What is the number of lines in the data below that hold the word "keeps"? Give nothing beyond that number.
★ ★ ★ ★ ★ ★ ★
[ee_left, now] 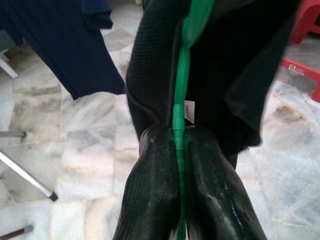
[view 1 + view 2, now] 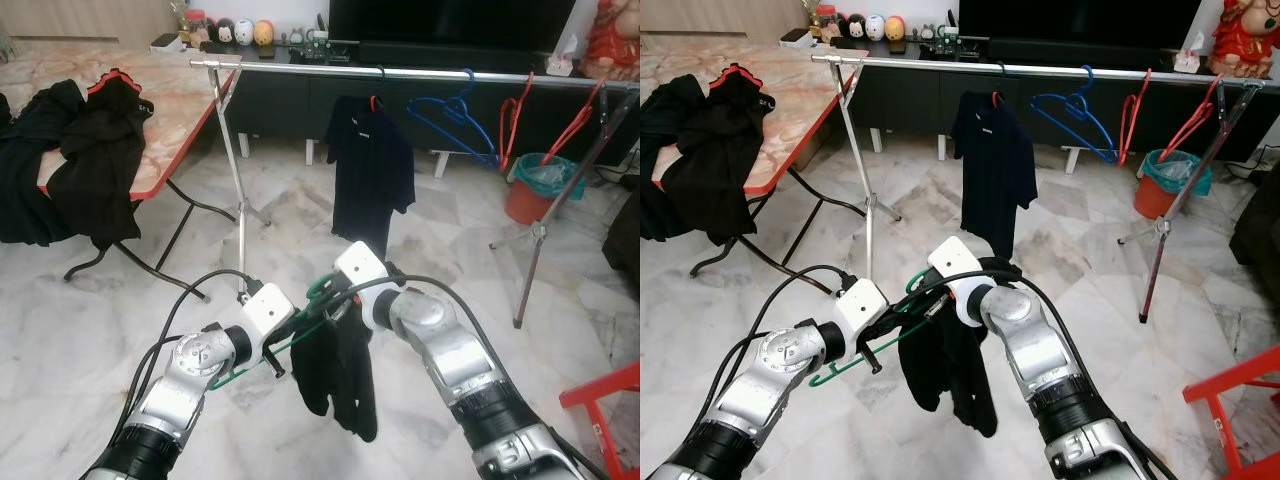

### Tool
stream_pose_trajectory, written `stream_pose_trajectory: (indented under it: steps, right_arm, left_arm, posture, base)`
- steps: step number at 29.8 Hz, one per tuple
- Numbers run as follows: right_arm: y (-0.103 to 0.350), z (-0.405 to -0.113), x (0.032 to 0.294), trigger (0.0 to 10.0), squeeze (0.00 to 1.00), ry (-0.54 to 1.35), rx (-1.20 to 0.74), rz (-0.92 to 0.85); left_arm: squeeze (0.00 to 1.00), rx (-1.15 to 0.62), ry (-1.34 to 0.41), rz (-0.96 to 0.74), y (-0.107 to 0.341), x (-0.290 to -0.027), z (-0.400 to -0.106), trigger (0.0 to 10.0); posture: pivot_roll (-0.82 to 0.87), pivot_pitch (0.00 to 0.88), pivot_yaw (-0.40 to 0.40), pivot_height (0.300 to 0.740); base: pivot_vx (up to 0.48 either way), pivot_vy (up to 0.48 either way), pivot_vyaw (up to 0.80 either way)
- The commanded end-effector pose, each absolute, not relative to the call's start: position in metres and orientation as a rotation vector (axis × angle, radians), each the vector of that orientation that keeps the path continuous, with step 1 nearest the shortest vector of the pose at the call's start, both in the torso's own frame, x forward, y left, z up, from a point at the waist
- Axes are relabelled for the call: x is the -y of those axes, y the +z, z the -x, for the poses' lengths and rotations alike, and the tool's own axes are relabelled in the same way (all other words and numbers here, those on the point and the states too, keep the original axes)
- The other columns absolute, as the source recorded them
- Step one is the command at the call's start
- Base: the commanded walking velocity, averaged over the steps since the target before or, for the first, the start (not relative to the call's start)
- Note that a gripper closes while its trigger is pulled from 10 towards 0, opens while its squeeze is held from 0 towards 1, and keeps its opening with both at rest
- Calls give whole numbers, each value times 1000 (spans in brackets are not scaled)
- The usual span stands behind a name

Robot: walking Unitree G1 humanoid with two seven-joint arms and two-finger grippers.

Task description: Hang hanger

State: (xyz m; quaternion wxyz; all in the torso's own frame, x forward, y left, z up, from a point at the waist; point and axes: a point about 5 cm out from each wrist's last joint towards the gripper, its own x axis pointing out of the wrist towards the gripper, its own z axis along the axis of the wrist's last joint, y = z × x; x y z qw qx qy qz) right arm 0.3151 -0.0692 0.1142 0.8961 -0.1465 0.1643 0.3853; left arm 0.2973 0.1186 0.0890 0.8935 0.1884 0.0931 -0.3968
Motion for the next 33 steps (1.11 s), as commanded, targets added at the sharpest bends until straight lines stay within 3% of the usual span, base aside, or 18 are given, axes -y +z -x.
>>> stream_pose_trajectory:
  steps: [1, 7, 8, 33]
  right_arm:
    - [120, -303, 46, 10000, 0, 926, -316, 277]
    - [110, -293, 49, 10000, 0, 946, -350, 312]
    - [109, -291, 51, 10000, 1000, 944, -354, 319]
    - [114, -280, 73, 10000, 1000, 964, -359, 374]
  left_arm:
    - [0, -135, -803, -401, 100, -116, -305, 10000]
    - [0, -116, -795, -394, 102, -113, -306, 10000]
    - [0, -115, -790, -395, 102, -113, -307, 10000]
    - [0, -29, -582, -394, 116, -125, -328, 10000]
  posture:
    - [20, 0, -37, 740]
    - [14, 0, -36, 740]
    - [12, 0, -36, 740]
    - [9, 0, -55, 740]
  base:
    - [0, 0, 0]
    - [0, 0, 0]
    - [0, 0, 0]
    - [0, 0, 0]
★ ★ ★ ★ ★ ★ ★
Solved problem:
2